Verily the high gods must hold me in peculiar favour. The first letter I opened was from old Simon McQuhatty, my present host, a godfather of my mother, who alone of mortals befriended us in the dark days of long ago. He was old and infirm, he wrote, and Gossip Death was waiting for him on the moor; but before he went to join him he would like to see Susan’s boy again. I could come whenever I liked. A telegram from Euston before I started would be sufficient notice. I sent Stenson out with a telegram to say I was starting that very day by the two o’clock train, and I wrote a polite letter to my Aunt Jessica informing her of my regret at not being able to accept her kind invitation as I was summoned to Scotland for an indefinite period.

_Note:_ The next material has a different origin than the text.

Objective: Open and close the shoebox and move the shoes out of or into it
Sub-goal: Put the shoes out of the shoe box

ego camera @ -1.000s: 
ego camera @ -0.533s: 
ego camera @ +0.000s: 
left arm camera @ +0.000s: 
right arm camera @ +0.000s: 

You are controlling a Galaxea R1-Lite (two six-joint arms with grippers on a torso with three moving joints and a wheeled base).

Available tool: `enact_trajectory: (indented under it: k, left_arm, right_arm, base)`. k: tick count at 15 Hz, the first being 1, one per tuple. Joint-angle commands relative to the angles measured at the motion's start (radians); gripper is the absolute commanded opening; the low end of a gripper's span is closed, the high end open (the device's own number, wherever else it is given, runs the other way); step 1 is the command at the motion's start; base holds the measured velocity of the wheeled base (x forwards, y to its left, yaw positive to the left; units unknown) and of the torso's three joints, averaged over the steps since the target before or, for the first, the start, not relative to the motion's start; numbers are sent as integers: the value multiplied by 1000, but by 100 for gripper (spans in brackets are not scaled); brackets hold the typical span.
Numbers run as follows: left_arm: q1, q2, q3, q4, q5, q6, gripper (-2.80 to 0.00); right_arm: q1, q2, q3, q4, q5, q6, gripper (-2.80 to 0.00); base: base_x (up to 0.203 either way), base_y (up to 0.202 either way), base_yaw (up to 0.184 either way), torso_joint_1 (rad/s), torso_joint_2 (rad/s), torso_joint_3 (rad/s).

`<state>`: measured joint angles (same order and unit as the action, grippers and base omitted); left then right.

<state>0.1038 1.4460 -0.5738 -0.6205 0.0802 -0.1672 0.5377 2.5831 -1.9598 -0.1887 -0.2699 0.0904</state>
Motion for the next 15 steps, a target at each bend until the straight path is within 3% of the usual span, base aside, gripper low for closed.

My old friend’s ministry in the Free Kirk of Scotland is drawing to a close; he has lived in this manse, a stone’s throw from his grave, for fifty years, and the approaching change of habitat will cost him nothing. He will still lie at the foot of his beloved hills, and the purple moorland will spread around him for all eternity, and the smell of the gorse and heather will fill his nostrils as he sleeps. He is a bit of a pagan, old McQuhatty, in spite of Calvin and the Shorter Catechism. I should not wonder if he were the original of the story of the minister who prayed for the “puir Deil.” He planted a rowan tree by his porch when he was first inducted into the manse, and it has grown up with him and he loves it as if it were a human being. He has had many bonny arguments with it, he says, on points of doctrine, and it has brought comfort to him in times of doubt by shivering its delicate leaves and whispering, “Dinna fash yoursel, McQuhatty. The Lord God is a sensible body.” He declares that the words are articulate, and I suspect that in the depths of his heart he believes that there are tongues in trees and books in the running brooks, just as he is convinced that there is good in everything.

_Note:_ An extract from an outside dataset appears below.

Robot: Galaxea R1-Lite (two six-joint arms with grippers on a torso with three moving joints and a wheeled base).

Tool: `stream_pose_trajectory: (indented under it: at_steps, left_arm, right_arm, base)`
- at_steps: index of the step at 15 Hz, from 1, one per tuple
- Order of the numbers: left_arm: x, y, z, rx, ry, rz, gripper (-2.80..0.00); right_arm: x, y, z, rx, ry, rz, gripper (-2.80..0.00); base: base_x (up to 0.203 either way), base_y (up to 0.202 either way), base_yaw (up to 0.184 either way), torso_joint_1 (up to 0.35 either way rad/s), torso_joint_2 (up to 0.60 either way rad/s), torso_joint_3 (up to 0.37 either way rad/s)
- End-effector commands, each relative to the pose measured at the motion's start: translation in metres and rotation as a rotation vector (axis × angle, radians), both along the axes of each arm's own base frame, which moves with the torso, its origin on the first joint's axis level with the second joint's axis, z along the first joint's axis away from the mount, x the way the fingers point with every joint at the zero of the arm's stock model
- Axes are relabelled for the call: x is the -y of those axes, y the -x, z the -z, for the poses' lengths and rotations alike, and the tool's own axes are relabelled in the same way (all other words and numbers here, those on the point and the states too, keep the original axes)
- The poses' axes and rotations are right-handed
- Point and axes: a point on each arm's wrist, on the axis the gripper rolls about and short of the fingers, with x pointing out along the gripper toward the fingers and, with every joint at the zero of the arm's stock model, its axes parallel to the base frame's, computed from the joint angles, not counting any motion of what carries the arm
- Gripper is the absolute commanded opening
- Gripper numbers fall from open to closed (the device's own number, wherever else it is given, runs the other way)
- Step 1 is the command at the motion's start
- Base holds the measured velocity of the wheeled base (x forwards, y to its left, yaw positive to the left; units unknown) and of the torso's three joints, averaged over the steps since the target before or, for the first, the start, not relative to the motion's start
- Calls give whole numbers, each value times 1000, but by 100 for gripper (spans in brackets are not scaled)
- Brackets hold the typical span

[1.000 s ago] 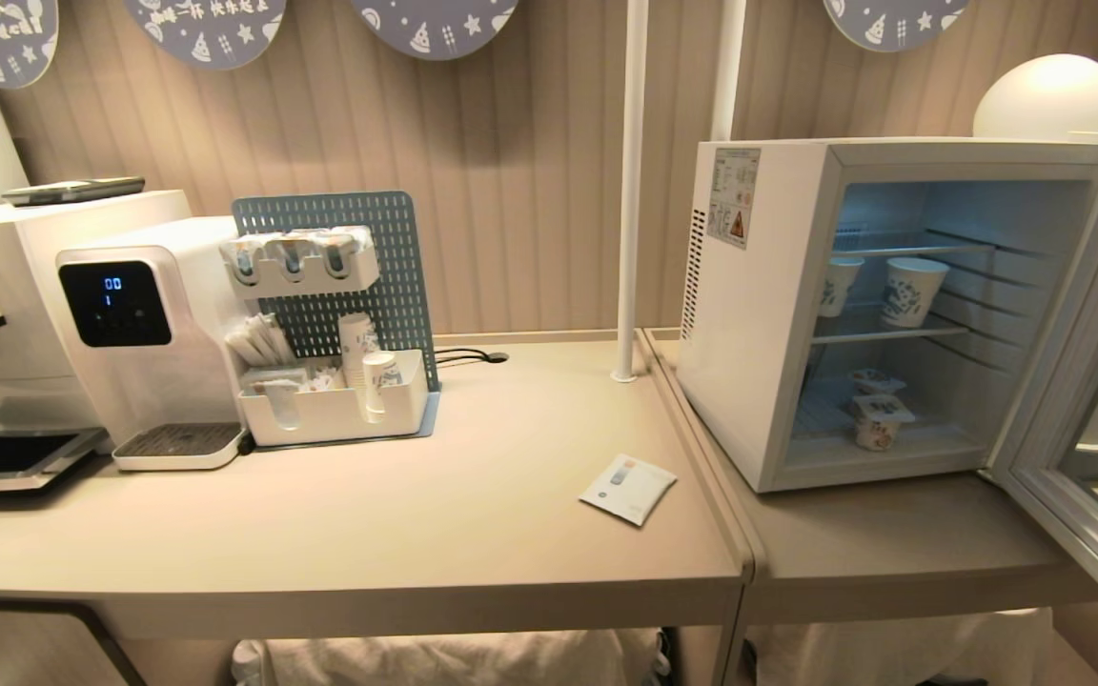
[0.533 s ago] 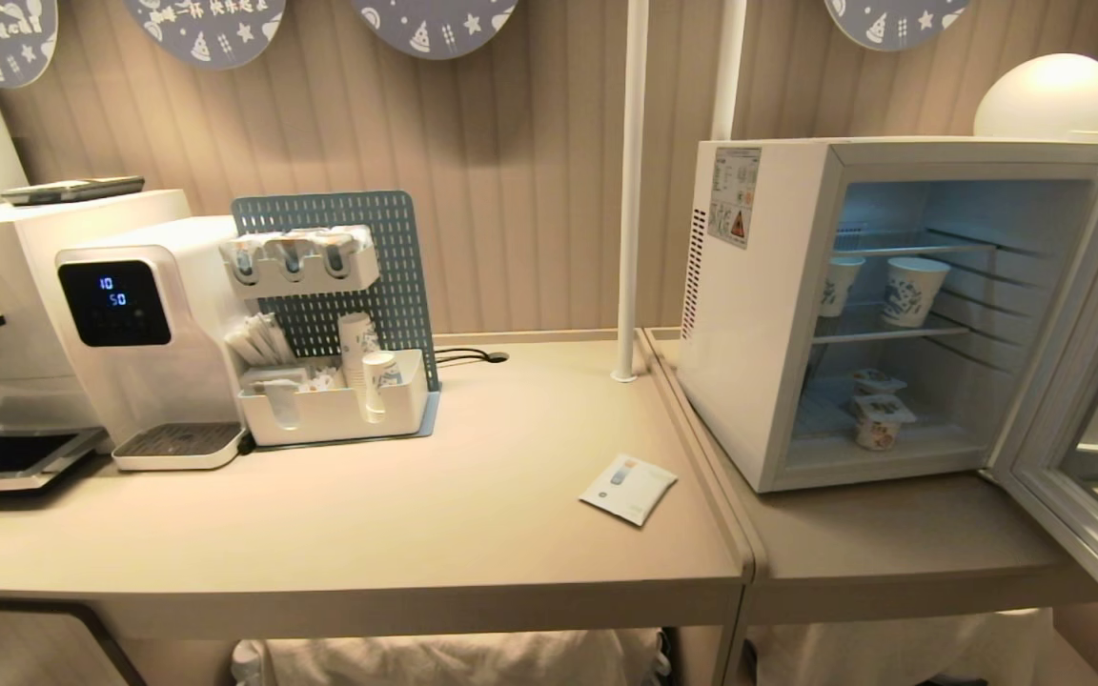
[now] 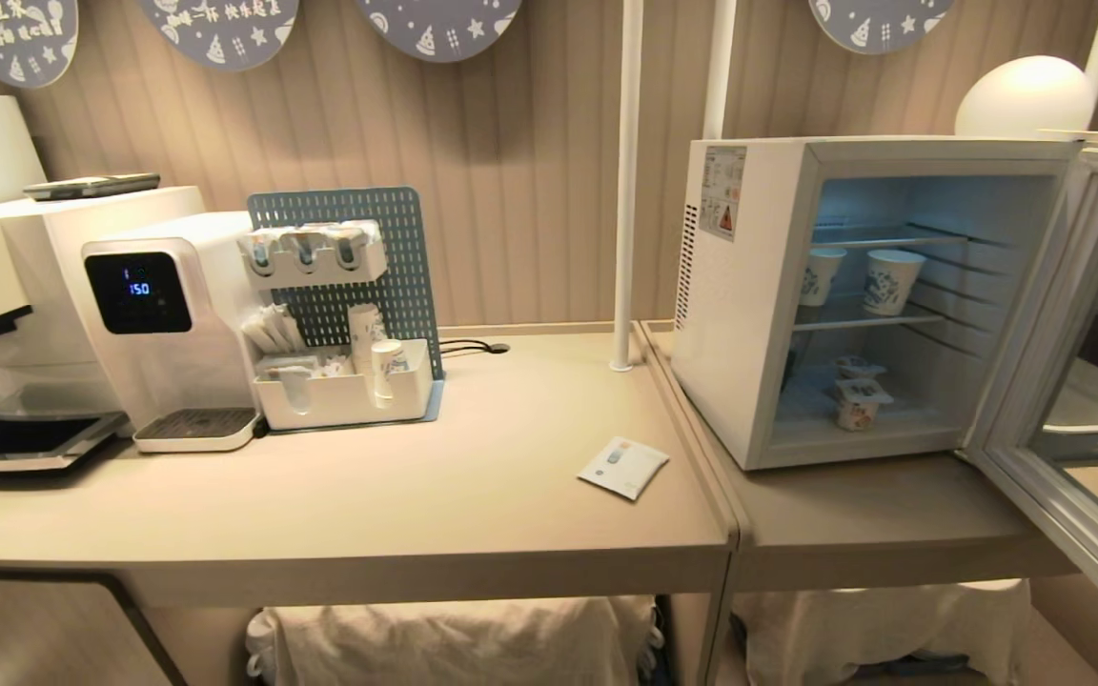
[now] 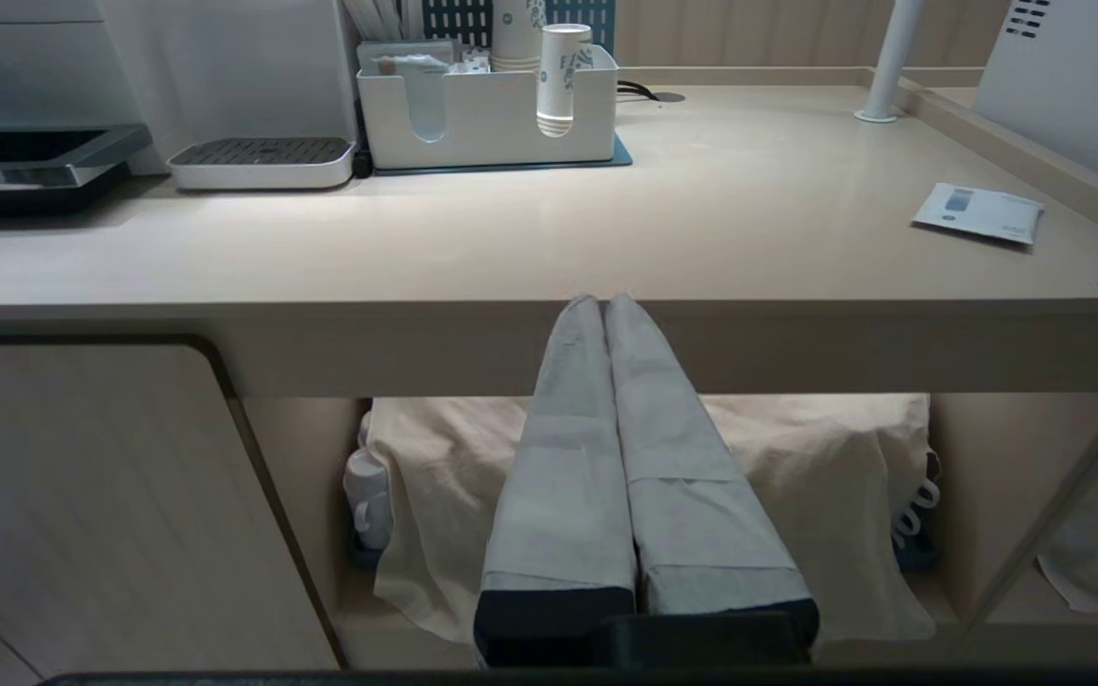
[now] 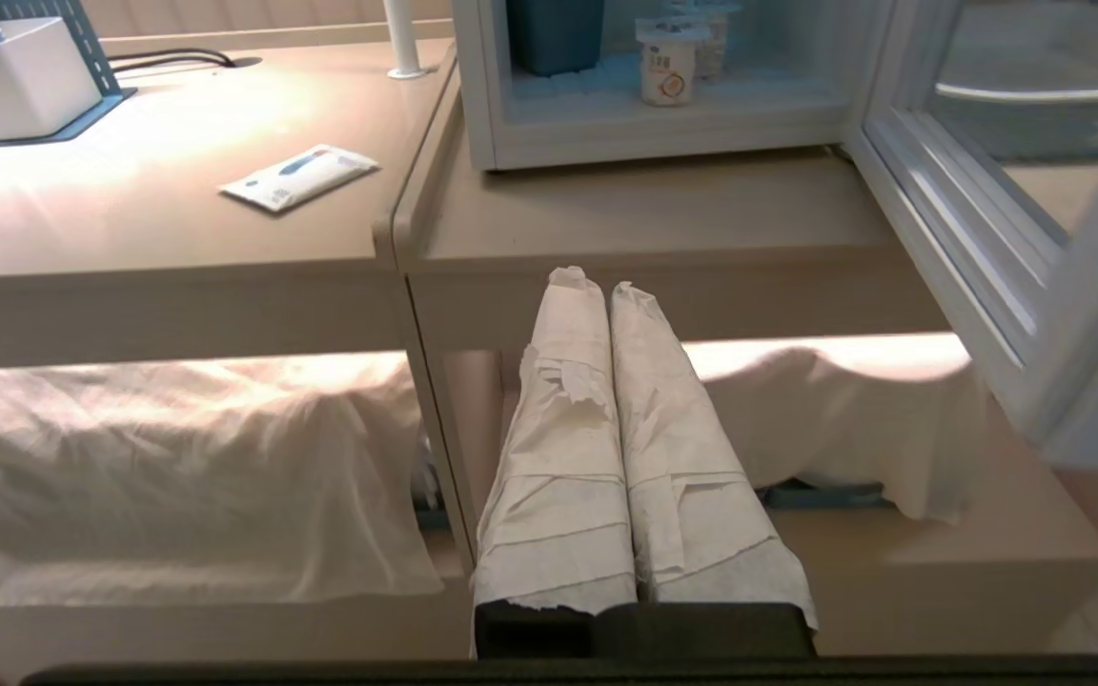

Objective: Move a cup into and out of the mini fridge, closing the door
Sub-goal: Close the freezer door

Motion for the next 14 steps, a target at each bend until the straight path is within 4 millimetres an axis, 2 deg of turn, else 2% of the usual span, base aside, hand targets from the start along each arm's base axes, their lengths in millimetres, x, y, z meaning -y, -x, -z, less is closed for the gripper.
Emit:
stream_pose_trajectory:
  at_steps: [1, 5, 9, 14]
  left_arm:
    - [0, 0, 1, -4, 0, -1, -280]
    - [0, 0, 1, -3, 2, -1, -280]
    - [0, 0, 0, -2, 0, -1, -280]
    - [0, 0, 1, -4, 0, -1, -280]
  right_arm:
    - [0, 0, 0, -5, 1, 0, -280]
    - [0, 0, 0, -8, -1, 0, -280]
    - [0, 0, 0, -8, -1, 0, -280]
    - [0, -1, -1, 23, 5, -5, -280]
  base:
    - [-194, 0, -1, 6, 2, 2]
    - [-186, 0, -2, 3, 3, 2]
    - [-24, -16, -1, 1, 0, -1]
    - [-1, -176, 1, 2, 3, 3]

He is a ripe and whimsical scholar, and his talk, even in infirm old age, is marked by a Doric virility which has rendered his companionship for these five days as stimulating as the moorland air. How few men have this gift of discharging intellectual invigoration. Indeed, I only know old McQuhatty who has it, and a sportive Providence has carefully excluded mankind from its benefits for half a century. Stay: it once fostered a genius who arose in Campsie, and sent him strung with tonic to Edinburgh to become a poet. But the poor lad drank whisky for two years without cessation, so that he died, and McQuhatty’s inspiration was wasted. What intellectual stimulus can he afford, for instance, to Sandy McGrath, an elder of the kirk whom I saw coming up the brae on Sunday? An old ram stood in the path and, as obstinate as he, refused to budge. And as they looked dourly at each other, I wondered if the ram were dressed in black broadcloth and McGrath in wool, whether either of their mothers would notice the metamorphosis. Yet my host declares that I see with the eyes of a Southron; that the Scotch peasant when he is not drunk is intellectual, and that there is no occasion on which he is not ready for theological disputation.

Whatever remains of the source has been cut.